The Smartest Investment Book You Will Ever Read
Book Review Score: 8/10
Category: Finance, Investing
Becoming a smart investor will change your financial future forever. This book provides a lot of actionable resources on becoming a smart investor. I did not know a lot about the stock market or investing before reading this, I am now confident I have a good system for investing my money.
The majority of this book is about passive vs active asset management. The author claims that active managers think they can beat the market by ‘Stock Picking’ - choosing stocks that outperform the market. Or by ‘Market Timing’ - forecasting if the market is at a peak or valley and profiting from it.
There is no evidence to suggest that they beat the market. Some do, but only through statistical chance. Smart investors do not engage in stock picking or market timing. No one can time the market and no one can consistently beat the market. Throughout the book, Solin provides a large number of case studies showing how little active management actually wins.
To become a smart investor the book suggests investing in stocks and bonds in the broad market index and Exchange-traded funds like one of the Vanguard ETFs.
ETF is a mutual fund that trades on the organized stock exchange, they are made to replicate returns of a particular index, like the S&P500 index. The Smartest Investment book proves that the Vanguard model portfolio funds - will beat 95% of hyperactive managers.
When investing in Vanguard funds, you choose from low-risk to high-risk funds. Take your pick, it all depends on your risk adversity.
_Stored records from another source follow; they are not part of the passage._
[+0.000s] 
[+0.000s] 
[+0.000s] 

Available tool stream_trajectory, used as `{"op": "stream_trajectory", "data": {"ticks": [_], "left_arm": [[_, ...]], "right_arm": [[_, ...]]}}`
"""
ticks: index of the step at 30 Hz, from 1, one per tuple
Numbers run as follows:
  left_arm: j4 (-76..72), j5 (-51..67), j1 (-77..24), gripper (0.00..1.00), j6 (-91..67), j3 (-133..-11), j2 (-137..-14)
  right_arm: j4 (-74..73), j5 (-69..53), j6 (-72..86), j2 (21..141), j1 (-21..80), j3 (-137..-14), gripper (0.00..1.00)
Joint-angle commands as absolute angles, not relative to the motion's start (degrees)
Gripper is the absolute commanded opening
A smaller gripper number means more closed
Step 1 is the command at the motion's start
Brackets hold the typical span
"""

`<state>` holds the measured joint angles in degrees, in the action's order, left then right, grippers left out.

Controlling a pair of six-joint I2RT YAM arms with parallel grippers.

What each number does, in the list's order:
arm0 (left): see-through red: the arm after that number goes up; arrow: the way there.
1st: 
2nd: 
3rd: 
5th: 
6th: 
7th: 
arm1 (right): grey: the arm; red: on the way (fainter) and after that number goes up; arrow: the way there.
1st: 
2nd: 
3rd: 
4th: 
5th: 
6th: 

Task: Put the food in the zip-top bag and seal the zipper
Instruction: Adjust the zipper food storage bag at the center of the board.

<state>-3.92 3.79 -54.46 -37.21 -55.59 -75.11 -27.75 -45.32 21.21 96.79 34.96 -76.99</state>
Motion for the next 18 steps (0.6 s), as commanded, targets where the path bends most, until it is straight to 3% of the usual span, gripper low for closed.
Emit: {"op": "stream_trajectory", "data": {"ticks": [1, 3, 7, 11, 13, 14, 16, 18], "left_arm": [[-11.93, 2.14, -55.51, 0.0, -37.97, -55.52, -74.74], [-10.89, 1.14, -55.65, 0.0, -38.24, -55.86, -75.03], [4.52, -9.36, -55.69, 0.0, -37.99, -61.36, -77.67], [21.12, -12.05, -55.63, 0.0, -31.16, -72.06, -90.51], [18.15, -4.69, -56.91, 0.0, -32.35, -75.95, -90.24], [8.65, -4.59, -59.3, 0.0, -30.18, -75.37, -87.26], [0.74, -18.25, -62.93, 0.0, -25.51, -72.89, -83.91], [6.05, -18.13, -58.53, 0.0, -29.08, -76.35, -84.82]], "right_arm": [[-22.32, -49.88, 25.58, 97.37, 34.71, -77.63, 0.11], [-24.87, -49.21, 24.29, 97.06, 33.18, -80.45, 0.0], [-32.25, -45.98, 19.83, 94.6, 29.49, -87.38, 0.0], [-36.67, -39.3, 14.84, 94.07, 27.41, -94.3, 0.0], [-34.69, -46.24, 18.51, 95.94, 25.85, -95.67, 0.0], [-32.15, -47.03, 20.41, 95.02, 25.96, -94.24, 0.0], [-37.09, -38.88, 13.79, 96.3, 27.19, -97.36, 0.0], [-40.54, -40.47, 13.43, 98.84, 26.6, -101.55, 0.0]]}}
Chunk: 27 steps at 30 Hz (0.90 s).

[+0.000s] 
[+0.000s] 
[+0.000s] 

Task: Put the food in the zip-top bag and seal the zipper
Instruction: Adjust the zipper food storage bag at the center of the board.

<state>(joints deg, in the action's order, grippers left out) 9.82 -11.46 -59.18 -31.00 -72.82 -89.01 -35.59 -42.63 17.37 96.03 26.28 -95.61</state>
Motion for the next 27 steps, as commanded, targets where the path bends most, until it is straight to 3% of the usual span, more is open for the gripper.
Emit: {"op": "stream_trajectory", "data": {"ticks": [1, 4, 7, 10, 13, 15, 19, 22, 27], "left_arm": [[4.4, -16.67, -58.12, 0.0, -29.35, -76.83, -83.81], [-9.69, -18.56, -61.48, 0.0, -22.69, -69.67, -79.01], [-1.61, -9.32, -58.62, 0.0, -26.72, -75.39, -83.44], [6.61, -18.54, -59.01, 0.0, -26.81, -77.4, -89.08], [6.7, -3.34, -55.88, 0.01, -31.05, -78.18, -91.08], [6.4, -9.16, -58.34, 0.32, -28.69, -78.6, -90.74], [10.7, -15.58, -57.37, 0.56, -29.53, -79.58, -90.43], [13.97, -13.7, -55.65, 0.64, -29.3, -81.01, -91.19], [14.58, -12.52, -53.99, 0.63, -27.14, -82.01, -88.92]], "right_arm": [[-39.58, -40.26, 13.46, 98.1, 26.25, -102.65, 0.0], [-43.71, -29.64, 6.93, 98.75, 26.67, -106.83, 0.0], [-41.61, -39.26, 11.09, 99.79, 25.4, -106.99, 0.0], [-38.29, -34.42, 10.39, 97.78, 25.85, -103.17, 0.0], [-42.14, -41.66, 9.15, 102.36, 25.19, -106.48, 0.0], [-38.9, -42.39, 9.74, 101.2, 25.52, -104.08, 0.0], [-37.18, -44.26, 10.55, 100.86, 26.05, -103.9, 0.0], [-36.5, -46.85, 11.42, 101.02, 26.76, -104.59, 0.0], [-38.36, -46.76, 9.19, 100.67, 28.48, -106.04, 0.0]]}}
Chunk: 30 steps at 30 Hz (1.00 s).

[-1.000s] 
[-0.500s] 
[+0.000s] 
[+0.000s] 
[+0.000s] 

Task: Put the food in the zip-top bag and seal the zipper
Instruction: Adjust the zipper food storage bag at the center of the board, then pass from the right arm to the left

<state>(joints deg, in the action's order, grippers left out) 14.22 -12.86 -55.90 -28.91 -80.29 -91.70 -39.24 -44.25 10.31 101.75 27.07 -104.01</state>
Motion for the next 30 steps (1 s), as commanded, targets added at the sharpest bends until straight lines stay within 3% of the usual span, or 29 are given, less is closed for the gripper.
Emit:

The Smart Investment Process
1. Calculate your Asset Allocation
=110-(your age) = Portion of allocation in Stocks
The author suggests allocating enough cash to equate to 6 months to a year of living costs.
2. Open Account with any Fund Families - Invest in ETF or Index Fund
Find a fund family with an S&P500 index fund and small stock index fund. You can see a list of fund families in chapter 38. Fidelity Investments, T Rowe Price, and Vanguard are the most dominant fund families.
e.g. Charles Schwab co. or Gartmore Fund.
3. Select your Investments
Investors should invest in the entire market. In their entirety, stocks and bond markets always go up over time. Of your total equities, invest 70% in domestic Stock Funds and 30% in international Stock Funds.
4. Rebalance your Portfolio
The book suggests rebalancing your portfolio approximately two times per year. They offer two ways of doing this:
If you have money to invest, you may buy shares in the areas you need to.
If you have no money to invest, you must sell some of your current shares to rebalance.
Assessing Risk
The book uses standard deviation to gauge risk assessment.
Example using 2005 S&P500 as a guide:
Conservative investors should invest if the standard deviation is no higher than 8%
Moderately aggressive standard deviation is no higher than 15%
Very aggressive standard deviation is no higher than 20%
No one should have a standard deviation of over 30%
Asset Allocation
Proper asset allocation should be your main goal if you want to become a smart investor. Your
Investment Asset Allocation should have some Stocks, Bonds, and Cash.
Stocks generally return more than bonds but there are periods where bonds match stock returns.
Bonds are essential for your portfolio as they are uncorrelated to stocks. You significantly minimize risk when investing in classes that do not correlate.
Move out of bonds when stock markets rising, move in when stocks markets fall.